My hair goes just onto my collar bones. WOW! That's longer than I'll live.
That Jokes
Ur mom was so fat that even Jon Brower Minnoch was ten times less fat.
How to harass? Say it out loud but slowly. Split that word into, and it sounds like "her ass."
What do you call someone that no one loves?
An orphan.
Why does a blind man still have eyes?
So he can see that he can't see.
Your hairline is so deep that we measure it in metres.
Your hairline is so far away that Jesus could've seen it when he was on the cross.
Stop making 9/11 jokes, guys! My uncle died in that event.
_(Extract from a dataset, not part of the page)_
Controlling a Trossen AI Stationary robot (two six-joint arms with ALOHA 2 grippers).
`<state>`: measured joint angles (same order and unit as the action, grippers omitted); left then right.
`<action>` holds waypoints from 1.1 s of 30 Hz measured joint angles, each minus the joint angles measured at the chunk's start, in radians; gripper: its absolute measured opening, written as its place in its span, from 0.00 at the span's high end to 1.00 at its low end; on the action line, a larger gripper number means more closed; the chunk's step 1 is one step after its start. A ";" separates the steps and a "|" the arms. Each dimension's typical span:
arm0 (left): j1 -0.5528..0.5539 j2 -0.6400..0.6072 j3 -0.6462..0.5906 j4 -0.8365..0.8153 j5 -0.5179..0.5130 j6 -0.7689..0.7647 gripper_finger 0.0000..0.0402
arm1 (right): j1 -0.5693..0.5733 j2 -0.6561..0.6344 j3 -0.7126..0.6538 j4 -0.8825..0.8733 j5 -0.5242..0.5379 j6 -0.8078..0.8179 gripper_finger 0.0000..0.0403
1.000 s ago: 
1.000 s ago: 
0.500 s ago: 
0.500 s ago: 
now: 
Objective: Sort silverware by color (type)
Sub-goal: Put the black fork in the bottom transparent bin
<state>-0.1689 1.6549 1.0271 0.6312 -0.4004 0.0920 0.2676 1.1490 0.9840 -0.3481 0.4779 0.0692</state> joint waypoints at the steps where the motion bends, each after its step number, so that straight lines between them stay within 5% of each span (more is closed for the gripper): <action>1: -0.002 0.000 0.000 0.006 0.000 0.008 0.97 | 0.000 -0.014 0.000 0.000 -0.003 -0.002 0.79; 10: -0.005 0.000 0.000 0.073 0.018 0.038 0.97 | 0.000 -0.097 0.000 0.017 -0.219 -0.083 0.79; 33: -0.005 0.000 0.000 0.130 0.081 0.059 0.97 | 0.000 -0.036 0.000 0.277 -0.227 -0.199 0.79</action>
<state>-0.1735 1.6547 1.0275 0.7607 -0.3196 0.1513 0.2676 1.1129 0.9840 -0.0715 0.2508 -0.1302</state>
He was the best Arabian pilot in the world!
What did the parents rearrange the furniture to punish a child?
Guess he was a stupid blind motherfucker 🖕 that didn't even know how to use a cane to figure out where they put the furniture.
Your hairline was so fat that Joe Biden could not make it prime minister.
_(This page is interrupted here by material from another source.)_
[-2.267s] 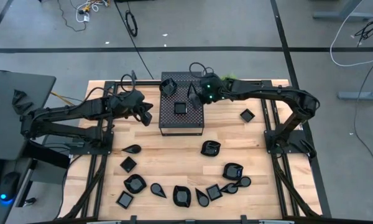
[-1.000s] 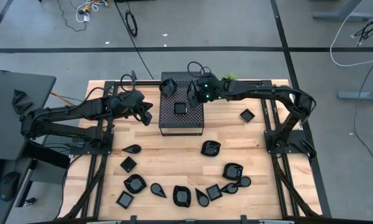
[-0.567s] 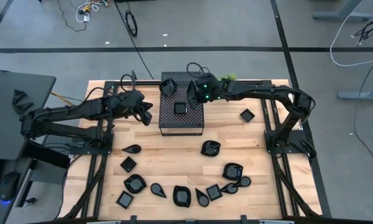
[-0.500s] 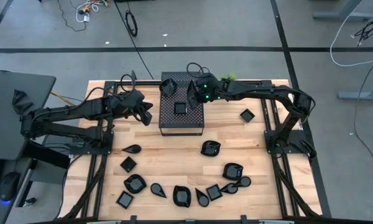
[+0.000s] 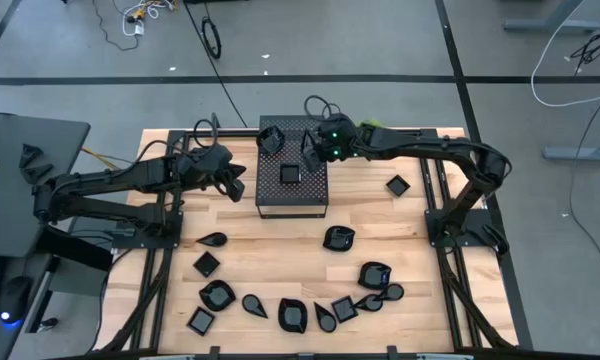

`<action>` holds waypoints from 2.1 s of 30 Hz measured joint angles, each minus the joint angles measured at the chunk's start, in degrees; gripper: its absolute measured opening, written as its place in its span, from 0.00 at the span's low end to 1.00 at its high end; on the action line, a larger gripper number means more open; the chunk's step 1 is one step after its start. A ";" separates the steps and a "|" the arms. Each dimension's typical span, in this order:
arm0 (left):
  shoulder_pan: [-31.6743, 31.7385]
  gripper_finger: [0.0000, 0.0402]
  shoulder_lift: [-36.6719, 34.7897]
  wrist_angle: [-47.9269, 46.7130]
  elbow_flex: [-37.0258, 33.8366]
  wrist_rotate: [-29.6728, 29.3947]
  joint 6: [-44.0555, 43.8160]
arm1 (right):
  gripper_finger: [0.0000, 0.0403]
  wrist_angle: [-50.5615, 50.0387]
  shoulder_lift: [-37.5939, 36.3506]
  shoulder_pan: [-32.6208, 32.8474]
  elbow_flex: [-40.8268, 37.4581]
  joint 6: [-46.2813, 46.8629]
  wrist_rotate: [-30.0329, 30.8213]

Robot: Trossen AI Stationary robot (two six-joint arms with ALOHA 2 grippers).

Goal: Pick & Place Mini shaped plates
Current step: Stack the drop shaped plate on top of the other drop shaped plates on the shelf

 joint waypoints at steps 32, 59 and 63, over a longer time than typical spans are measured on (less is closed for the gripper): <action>0.02 0.04 -0.01 0.00 0.00 -0.22 -0.02 | 0.01 -0.97 -1.76 -2.26 -0.02 3.63 -0.99; 0.02 0.04 0.00 0.02 0.00 -0.24 -0.02 | 0.01 2.16 2.19 -2.40 -0.02 1.04 -1.45; 0.02 0.04 -0.01 0.02 0.00 -0.41 0.00 | 0.01 2.20 2.19 -2.43 -0.02 1.13 -0.49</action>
It looks like Kevin Magnussen finally got pole position.
He has the bragging rights that he took over Russia now.
Your mum's hairline was so big that Dora the Explorer could not find it.
Bro, the airplanes that crashed, darn it, they got MVP!
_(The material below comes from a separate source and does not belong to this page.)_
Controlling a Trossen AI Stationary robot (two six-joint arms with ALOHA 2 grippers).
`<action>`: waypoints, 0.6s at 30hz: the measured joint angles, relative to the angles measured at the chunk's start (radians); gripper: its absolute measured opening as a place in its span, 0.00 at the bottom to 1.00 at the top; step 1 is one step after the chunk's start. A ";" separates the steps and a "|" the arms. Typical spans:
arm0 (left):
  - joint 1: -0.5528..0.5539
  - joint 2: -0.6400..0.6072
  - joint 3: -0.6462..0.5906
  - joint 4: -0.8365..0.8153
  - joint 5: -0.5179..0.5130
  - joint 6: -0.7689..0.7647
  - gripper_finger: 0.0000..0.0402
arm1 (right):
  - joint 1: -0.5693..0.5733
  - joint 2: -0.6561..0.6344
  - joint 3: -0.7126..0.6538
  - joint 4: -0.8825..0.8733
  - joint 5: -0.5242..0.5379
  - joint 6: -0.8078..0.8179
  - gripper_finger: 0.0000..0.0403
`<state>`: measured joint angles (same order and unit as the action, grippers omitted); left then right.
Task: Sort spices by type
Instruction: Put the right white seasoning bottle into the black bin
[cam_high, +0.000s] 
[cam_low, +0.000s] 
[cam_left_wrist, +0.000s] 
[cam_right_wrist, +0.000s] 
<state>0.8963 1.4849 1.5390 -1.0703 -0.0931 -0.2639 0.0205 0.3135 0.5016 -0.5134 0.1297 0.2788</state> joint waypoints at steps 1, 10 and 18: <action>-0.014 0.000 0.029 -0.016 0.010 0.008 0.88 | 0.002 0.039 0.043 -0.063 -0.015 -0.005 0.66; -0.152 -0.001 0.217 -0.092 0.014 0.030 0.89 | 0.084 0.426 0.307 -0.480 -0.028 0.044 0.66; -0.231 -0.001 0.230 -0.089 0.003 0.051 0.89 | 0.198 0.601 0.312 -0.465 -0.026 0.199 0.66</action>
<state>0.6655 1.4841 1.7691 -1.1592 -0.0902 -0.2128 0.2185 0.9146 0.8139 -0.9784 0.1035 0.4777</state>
Your hairline is so far back that I didn’t know you had a hairline.
What do you call a selfie that an orphan takes?
A family picture.
Your hairline is so far back that I can't even back out of my car.
You're so fat that when you got to McDonald's, they had to call Wendy's for backup.
My dad is really angry at me for kicking the balls. He's the one that told me always aim for them. Is that why I don't have a brother?
Your dad's hairline was so long that he died.
The emo girl got jealous that her phone died and not her.